**Aim of the task:** The job is to output exactly the lines that run from the start of the entries through the line containing "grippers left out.", pictures omitted.

-- Records follows --

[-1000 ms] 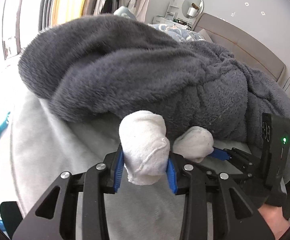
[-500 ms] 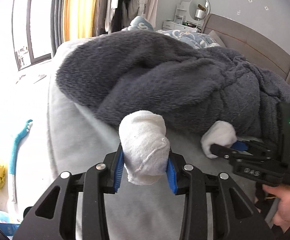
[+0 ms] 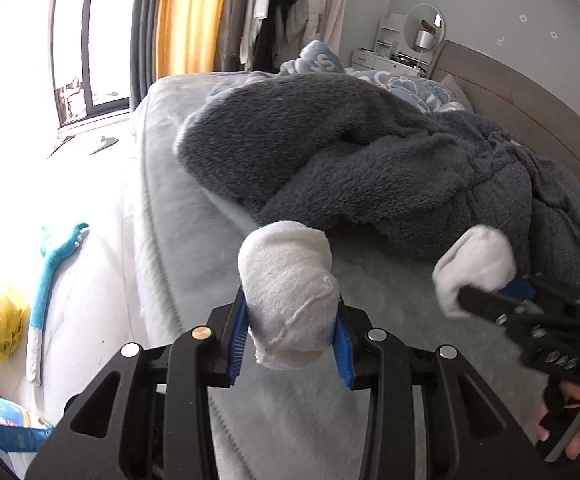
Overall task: Collect trash
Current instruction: 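Lift both white socks and carry them over the black bin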
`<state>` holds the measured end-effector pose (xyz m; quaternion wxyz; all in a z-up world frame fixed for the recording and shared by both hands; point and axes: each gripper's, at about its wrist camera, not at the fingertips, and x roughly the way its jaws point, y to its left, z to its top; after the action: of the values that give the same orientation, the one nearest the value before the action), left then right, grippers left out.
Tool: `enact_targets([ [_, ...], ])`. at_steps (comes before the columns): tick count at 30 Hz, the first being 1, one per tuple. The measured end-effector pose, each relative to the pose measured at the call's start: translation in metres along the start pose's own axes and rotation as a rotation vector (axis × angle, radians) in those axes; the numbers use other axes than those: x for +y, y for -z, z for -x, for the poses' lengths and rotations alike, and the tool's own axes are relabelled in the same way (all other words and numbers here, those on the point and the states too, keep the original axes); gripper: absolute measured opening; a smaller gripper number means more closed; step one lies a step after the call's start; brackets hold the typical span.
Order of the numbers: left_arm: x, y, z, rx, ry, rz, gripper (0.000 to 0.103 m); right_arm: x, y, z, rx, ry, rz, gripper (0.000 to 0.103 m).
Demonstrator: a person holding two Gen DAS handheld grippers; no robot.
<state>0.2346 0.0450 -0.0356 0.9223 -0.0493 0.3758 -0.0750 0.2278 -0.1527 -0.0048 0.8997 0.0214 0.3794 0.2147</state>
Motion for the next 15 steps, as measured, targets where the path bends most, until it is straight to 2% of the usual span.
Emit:
enact_targets([
  [10,0.036,0.028,0.015,0.042,-0.066,0.071,0.039,0.056,-0.003,0.037,-0.032,-0.069,0.056,0.05],
  [15,0.058,0.046,0.023,0.079,-0.117,0.084,0.039,0.089,-0.003,0.035,-0.022,-0.113,0.092,0.05],
])
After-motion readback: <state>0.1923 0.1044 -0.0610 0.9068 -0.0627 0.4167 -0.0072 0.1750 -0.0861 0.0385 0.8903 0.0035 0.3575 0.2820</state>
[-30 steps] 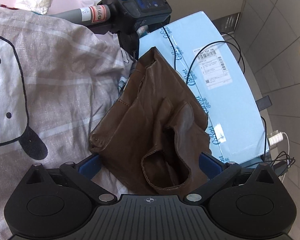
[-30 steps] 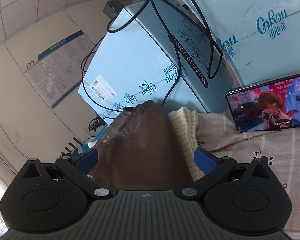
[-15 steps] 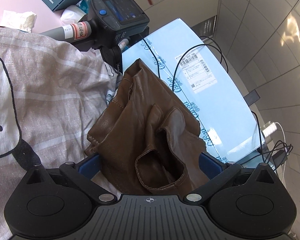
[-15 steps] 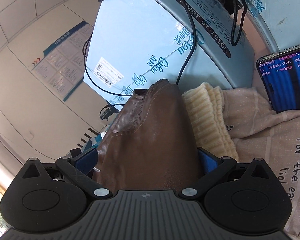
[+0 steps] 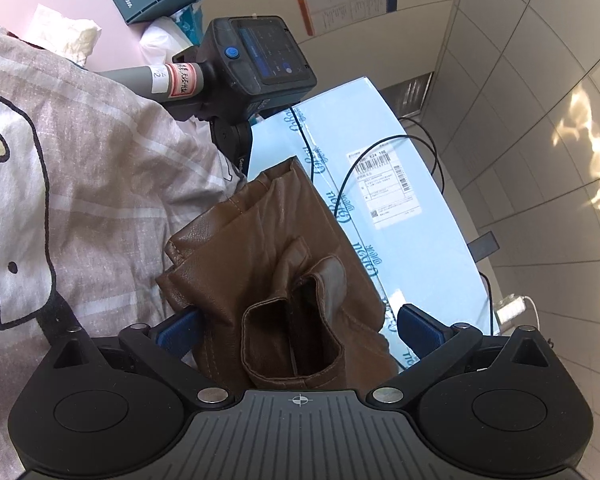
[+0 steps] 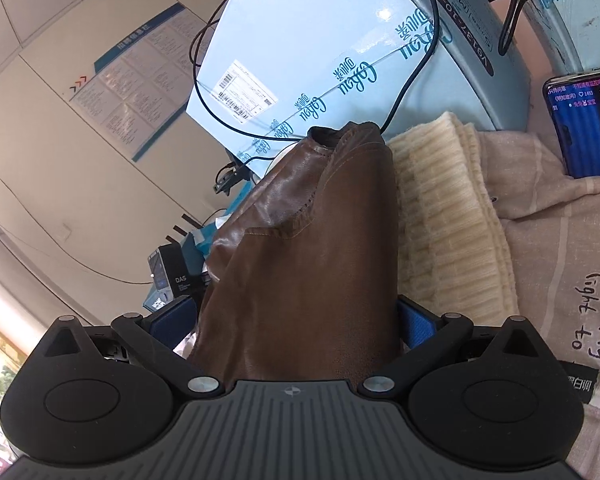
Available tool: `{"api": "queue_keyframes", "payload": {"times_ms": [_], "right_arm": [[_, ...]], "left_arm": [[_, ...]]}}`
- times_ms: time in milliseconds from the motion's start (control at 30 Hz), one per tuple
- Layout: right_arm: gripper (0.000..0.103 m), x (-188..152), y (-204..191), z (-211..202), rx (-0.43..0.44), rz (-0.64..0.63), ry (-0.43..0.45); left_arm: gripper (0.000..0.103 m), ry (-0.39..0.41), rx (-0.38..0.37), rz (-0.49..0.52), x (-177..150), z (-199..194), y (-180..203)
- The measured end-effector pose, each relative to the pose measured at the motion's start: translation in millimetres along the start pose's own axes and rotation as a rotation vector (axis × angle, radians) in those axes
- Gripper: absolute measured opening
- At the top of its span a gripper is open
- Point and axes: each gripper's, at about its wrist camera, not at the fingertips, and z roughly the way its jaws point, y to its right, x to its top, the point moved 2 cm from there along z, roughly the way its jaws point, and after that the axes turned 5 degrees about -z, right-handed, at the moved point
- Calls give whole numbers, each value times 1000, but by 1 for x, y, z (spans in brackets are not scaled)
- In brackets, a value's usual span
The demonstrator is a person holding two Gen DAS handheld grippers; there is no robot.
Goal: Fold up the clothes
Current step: 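Lower both grippers onto the crumpled brown jacket, then grasp the brown jacket with the right gripper while the left gripper grasps it too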
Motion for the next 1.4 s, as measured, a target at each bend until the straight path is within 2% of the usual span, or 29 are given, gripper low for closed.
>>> {"api": "queue_keyframes", "payload": {"times_ms": [267,300,367,433,500,533,633,733,800,967,1100,1200,1267,1400], "right_arm": [[103,18,14,36,-63,-35,32],[99,21,17,41,-68,-14,37],[87,22,18,47,-74,21,43],[56,18,13,49,-134,-8,46],[37,13,7,47,-193,-79,50],[28,11,3,43,-195,-101,59],[16,3,-13,27,-144,-132,76],[14,-9,-32,11,-74,-126,71],[13,-17,-45,2,-17,-110,67],[13,-32,-68,-16,108,-40,62],[13,-41,-77,-43,200,-1,55],[13,-46,-78,-71,243,25,46],[13,-52,-77,-93,248,22,39],[13,-67,-63,-139,222,27,39]], "left_arm": [[103,-10,14,8,0,4,0],[103,-14,21,22,-1,6,1],[103,-18,33,43,-2,8,1],[103,-17,42,58,-3,10,2],[103,-17,55,86,-5,12,3],[103,-15,65,105,-7,13,5],[102,6,109,176,-11,14,10],[96,38,176,244,-14,14,13],[88,59,203,254,-12,12,12],[71,101,196,229,-5,-5,9],[59,159,139,289,-14,-40,23],[58,184,101,352,-34,-69,35],[58,166,73,385,-51,-83,40],[58,68,7,471,-91,-94,55]]}}
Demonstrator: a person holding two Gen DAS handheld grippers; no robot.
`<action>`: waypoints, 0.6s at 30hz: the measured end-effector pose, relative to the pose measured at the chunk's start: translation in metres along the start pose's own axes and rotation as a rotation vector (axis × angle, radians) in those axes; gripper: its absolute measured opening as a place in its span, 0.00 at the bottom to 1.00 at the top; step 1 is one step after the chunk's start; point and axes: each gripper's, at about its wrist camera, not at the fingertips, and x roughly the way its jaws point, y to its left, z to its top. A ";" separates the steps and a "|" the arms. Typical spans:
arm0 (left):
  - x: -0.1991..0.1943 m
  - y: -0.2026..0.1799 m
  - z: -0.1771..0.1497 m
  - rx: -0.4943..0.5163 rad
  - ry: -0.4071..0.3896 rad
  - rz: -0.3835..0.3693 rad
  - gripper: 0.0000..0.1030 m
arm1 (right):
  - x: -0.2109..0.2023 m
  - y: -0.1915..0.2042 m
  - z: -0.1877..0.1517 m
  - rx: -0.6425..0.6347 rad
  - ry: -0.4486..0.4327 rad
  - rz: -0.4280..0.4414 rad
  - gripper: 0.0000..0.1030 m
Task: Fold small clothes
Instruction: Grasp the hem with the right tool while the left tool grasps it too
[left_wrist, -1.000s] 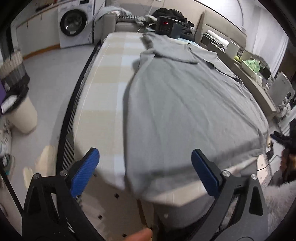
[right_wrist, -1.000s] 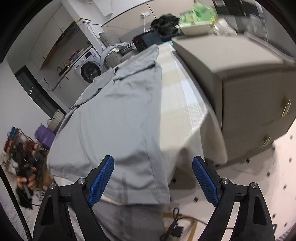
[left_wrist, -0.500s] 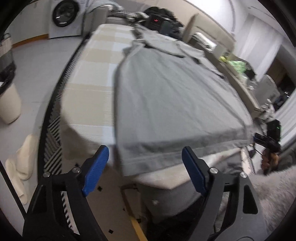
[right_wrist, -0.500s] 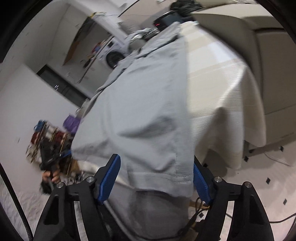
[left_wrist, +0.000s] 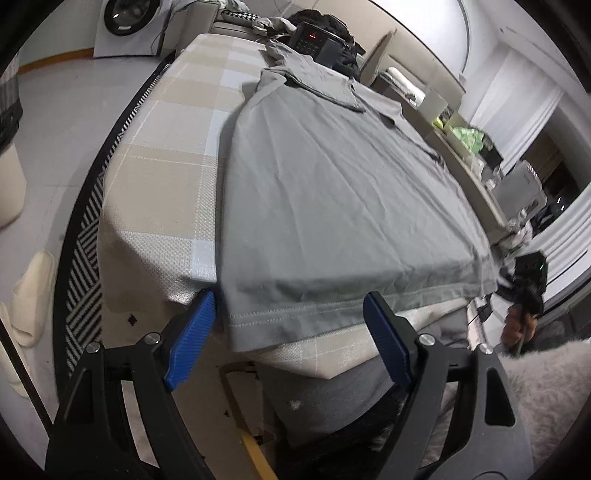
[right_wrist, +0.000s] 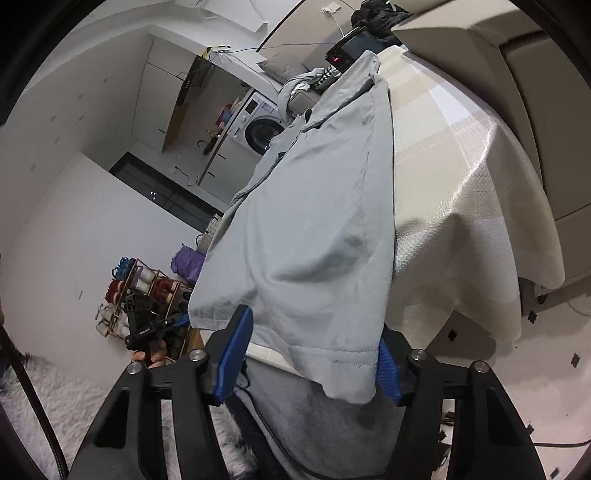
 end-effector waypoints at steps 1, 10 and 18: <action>0.001 0.001 0.000 -0.009 0.003 -0.016 0.77 | 0.001 0.002 0.000 -0.007 0.001 0.006 0.57; 0.008 -0.001 -0.002 -0.035 0.021 -0.164 0.69 | -0.015 0.007 0.002 -0.023 -0.033 0.097 0.57; 0.018 -0.002 0.001 -0.076 0.010 -0.147 0.57 | 0.008 -0.004 0.001 0.016 0.018 -0.003 0.35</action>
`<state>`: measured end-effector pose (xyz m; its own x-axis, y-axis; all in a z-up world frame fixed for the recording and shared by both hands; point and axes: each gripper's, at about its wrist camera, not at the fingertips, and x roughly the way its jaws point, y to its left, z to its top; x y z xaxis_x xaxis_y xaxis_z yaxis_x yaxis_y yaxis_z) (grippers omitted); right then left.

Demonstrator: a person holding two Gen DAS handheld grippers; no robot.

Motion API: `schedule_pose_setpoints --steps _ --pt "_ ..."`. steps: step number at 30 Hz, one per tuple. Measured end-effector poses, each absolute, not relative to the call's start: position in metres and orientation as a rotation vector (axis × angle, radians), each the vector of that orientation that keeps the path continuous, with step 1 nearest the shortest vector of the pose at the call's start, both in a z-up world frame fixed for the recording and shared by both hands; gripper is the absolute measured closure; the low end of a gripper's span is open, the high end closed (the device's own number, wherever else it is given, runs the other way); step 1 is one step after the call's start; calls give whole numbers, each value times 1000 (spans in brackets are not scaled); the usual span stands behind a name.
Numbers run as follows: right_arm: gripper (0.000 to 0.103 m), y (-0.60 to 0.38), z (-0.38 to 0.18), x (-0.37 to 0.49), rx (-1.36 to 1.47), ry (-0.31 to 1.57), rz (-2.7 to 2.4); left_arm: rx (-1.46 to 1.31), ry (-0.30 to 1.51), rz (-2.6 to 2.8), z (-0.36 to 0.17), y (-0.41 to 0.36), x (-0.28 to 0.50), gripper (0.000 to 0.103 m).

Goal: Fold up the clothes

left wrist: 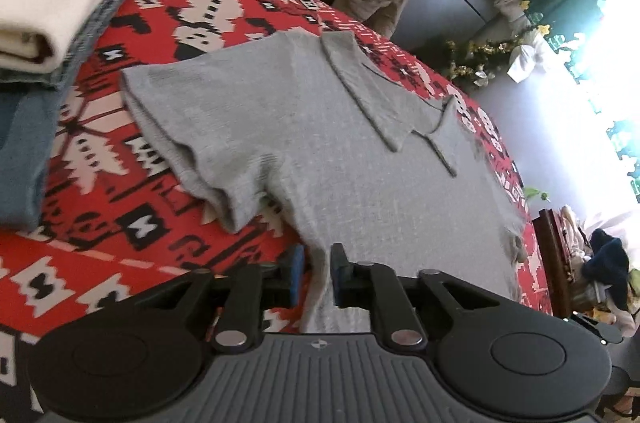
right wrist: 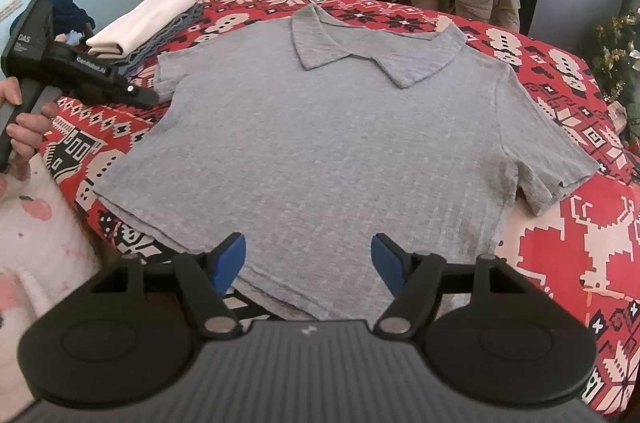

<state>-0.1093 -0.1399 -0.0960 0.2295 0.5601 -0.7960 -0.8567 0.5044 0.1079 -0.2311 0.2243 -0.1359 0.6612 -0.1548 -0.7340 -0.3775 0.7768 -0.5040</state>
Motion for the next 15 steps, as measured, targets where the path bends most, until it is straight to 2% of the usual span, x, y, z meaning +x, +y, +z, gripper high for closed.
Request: schedule_pose_setpoints --steps 2,3,4,10,15 --pt "29 -139 -96 -110 -401 893 1012 -648 876 158 -140 220 -224 87" --pt "29 -138 -96 -110 -405 890 1014 -624 896 176 -143 218 -221 97" --pt "29 -138 -95 -111 -407 887 1015 -600 918 197 -146 215 -219 102" --pt "29 -142 -94 -111 -406 882 1004 -298 963 274 -139 192 -227 103" --pt "27 -143 -93 -108 -398 872 999 -334 932 247 -131 192 -242 95"
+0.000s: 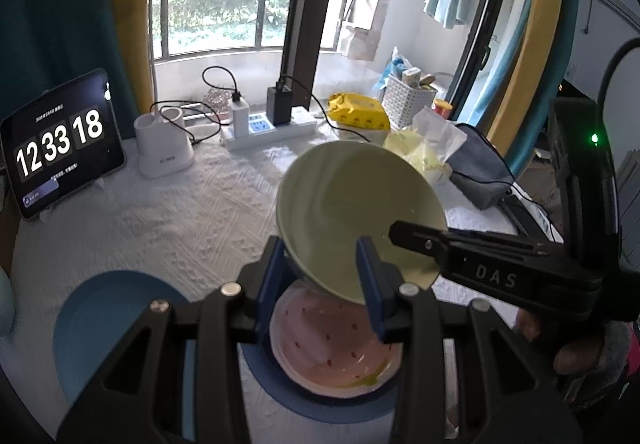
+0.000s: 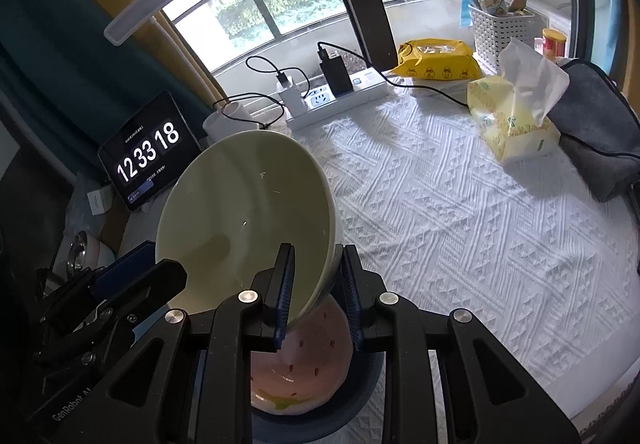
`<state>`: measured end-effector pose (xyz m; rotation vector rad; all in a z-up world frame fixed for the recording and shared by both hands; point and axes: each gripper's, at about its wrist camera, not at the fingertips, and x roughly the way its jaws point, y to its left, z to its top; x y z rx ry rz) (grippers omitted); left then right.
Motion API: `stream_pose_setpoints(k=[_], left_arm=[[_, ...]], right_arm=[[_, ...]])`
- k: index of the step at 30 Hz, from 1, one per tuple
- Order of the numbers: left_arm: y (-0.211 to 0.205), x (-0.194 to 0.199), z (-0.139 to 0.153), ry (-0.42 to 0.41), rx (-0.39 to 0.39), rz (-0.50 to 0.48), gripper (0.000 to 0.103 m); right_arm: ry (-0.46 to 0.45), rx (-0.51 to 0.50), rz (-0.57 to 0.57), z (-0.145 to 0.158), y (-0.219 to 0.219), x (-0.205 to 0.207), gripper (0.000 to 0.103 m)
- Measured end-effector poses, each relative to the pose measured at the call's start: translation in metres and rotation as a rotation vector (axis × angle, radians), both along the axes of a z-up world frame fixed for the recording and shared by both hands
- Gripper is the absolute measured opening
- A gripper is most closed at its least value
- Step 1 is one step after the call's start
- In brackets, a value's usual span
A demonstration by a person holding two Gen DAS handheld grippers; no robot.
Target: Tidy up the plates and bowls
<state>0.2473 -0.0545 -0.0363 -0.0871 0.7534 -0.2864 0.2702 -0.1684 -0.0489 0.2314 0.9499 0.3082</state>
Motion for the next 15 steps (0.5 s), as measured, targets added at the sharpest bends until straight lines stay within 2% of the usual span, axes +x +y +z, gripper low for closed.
stream_pose_setpoints(k=[15], left_arm=[[0.012, -0.020, -0.025, 0.040, -0.017, 0.010, 0.038]], right_arm=[[0.047, -0.015, 0.010, -0.027, 0.011, -0.020, 0.026]])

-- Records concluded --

**Solution for this exercise:**
[-1000 ms] 
[-500 ms] 
[+0 ms] 
Overall task: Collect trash
Current instruction: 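Lift both white socks and carry them over the black bin
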`<state>` holds the measured end-effector pose (xyz m; quaternion wxyz; all in a z-up world frame fixed for the recording and shared by both hands; point and axes: each gripper's, at about its wrist camera, not at the fingertips, and x roughly the way its jaws point, y to its left, z to its top; after the action: of the values that give the same orientation, the one nearest the value before the action), left then right, grippers left out.

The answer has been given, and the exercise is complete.